23年に渡る伝説の名勝負を繰り広げた2台もこの年生まれ! 平成4年に誕生した国産車5選 (2/2ページ)

伝説の名勝負は平成4年に始まった!

3)初代スバル・インプレッサWRX&三菱ランサーエボリューションⅠ

 日本自動車史に残る名勝負の1つとして2015年まで23年間続いたスバル・インプレッサWRXとランサーエボリューションの対決が始まったのは1992年だった。
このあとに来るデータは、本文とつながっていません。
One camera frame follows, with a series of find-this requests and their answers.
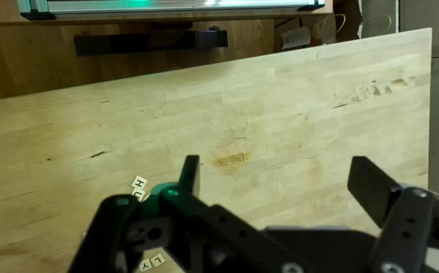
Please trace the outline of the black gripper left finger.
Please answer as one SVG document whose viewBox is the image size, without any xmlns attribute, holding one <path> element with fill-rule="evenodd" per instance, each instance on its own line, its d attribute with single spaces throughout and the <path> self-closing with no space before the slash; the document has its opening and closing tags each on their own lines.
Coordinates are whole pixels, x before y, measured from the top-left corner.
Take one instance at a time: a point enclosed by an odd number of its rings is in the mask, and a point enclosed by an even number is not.
<svg viewBox="0 0 439 273">
<path fill-rule="evenodd" d="M 199 191 L 201 157 L 198 154 L 187 154 L 178 185 L 186 191 L 196 194 Z"/>
</svg>

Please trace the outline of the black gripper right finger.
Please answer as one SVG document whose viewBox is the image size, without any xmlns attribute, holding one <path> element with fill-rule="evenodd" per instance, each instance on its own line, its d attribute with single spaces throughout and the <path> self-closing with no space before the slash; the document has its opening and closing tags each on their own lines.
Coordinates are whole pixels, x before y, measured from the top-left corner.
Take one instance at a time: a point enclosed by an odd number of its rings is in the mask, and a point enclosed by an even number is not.
<svg viewBox="0 0 439 273">
<path fill-rule="evenodd" d="M 403 186 L 367 156 L 354 156 L 348 191 L 371 220 L 382 227 Z"/>
</svg>

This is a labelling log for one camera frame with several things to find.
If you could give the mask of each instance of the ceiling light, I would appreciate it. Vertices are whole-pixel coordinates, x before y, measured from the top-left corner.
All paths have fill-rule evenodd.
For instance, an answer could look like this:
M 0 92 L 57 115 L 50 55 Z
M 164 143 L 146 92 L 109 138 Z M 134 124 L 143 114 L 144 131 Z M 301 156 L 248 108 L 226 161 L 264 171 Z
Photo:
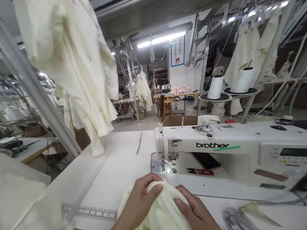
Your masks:
M 232 22 L 232 21 L 234 21 L 235 19 L 236 19 L 235 17 L 231 17 L 231 18 L 228 19 L 228 22 Z
M 256 14 L 256 11 L 251 11 L 251 12 L 248 13 L 247 16 L 250 17 L 250 16 L 253 16 L 253 15 L 255 15 L 255 14 Z
M 289 3 L 289 1 L 282 2 L 280 7 L 284 7 L 284 6 L 288 5 L 288 3 Z
M 146 46 L 150 46 L 150 42 L 143 42 L 141 44 L 138 44 L 138 48 L 143 48 L 143 47 L 146 47 Z
M 161 37 L 161 38 L 156 38 L 152 41 L 152 44 L 154 45 L 154 44 L 157 44 L 157 43 L 160 43 L 160 42 L 166 42 L 166 41 L 178 38 L 178 37 L 182 37 L 185 34 L 186 34 L 186 31 L 176 33 L 176 34 L 172 34 L 172 35 L 168 35 L 168 36 Z

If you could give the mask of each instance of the poster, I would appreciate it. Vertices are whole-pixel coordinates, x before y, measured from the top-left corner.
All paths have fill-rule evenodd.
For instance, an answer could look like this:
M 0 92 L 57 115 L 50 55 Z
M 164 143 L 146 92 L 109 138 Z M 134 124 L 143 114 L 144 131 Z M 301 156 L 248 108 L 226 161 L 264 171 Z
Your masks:
M 172 39 L 170 62 L 171 67 L 185 64 L 185 35 Z

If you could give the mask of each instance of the smartphone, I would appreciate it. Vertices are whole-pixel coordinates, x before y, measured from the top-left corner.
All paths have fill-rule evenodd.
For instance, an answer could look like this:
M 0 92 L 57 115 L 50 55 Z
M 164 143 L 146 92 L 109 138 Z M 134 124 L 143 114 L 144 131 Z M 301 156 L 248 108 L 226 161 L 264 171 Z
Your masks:
M 221 164 L 209 153 L 192 152 L 192 155 L 204 169 L 213 170 L 221 167 Z

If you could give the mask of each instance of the white sewing machine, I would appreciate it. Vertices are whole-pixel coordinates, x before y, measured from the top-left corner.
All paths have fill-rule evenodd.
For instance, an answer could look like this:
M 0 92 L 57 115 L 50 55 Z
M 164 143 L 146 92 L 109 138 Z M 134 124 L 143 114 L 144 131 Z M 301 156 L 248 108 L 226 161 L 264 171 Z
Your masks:
M 158 174 L 183 172 L 183 155 L 191 152 L 211 153 L 235 180 L 253 187 L 288 191 L 307 172 L 307 130 L 293 125 L 160 126 L 154 138 L 152 172 Z

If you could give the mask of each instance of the workshop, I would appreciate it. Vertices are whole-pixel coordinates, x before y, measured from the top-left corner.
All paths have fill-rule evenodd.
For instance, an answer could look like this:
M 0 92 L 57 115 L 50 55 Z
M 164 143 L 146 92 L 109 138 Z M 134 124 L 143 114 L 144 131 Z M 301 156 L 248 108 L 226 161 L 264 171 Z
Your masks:
M 1 0 L 0 229 L 306 230 L 307 0 Z
両車のコンセプトは、スバルはレガシィ、三菱はギャランで戦っていたWRCなどのモータースポーツを「戦闘力向上のため、もっと小さいクルマでやりたかった」というもので共通していた。

平成4年

 登場当初は軽快なハンドリングを持つインプレッサが優勢であったが、ランサーも新しいモデルが出るたびに改良され、2台は好勝負を続け、モータースポーツ参戦の際の戦闘力向上のため2台は毎年のように改良モデルが出る時期もあり、対決は大いに盛り上がった。

平成4年

 現在残念ながらランサーエボリューションは絶版となっているが、2台がWRCの大活躍などを含め日本が誇れるスポーツモデルに成長したのは切磋琢磨し合ったライバルがいたからでもあり、こんなライバル対決をまた見てみたいものである。

4)マツダ・クロノス兄弟本格化

 マツダはバブル期に販売チャンネル(ディーラー、ブランド)をマツダ、スポーティーなアンフィニ、プレミアムなユーノス、カジュアルなオートザム、当時資本関係にあったフォード車も販売するオートラマという5チャンネルに増やすという今思うと博打のような戦略を展開していた。

平成4年

 そのため各販売チャンネルで売るタマ(=クルマ)を増やす必要が生まれ、ユーノスではシトロエン、オートザムではデルタやテーマといったランチアを販売するほどであった。そこで生まれたのがマツダ店で販売されるミドルクラスの4ドアセダンのクロノスをベースにした兄弟車たちであった。車名を挙げていくと

 マツダ店:クロノス(平成3年)、MX-6(平成4年、2ドアクーペ)

 アンフィニ店:MS-6(平成4年、クロノスの5ドアセダン)、MS-8(平成4年、ペルソナの後継となるカリーナEDのような全高に低い4ドアクーペ)

 ユーノス店:ユーノス500(平成4年、クロノス兄弟では唯一の5ナンバーサイズのセダン)

 オートザム店:クレフ(平成4年、クセのあるスタイルをした4ドアセダン)

 オートラマ店:テルスター(平成3年、クロノスとMS-6の兄弟車)

 という、自分で書きながら「これであっているのか不安」と感じるくらいの兄弟車が誕生した。

 この兄弟車たちは率直なところMS-6とユーノス500のスタイルが良かったくらいしか思い浮かぶ魅力がなかったのに加え、これだけの兄弟車を短期間で出すには開発人員や開発期間といった開発資源があまりに足りず、クルマ自体の完成度が低かったことも大きな問題であった。

平成4年

 結果的にクロノス兄弟は兄弟車の数にはとても見合わない低調な販売成績に終わり、マツダの経営に大きなダメージを残し、マツダは1996年からフォード傘下に入ることになる。

 現在のマツダが少数精鋭のラインアップとなっているのは、この時の教訓も少なからずあるに違いない。

5)3代目三菱デボネア

 おもに「三菱グループの重役車」という目的で販売されていたデボネアは、22年間という長きに渡って生産され、“走るシーラカンス”というあまり嬉しくないニックネームがついた初代モデル、韓国のヒュンダイでも生産された2代目モデルを経て、平成4年に3代目モデルに移行した。

平成4年

 3代目デボネアはディアマンテのエンジン、ボディサイズを拡大したようなクルマで、クルマ自体に見るべきポイントはほとんどない。では何が印象的だったかというと、レーザーセンサーにより先行車との車間距離を測り、先行車に近づくと警報を慣らし、シフトダウンしエンジンブレーキも掛け減速するディスタンスウォーニングというシステムを備えていた点である。

 ディスタンスウォーニングは当時の完成度はさておき、現在の先行車追従型のアダプティブクルーズコントロールに通じるものであり、こういったシステムが平成4年にあったというのは当時の三菱のハイテク攻勢の意義といえるのではないだろうか。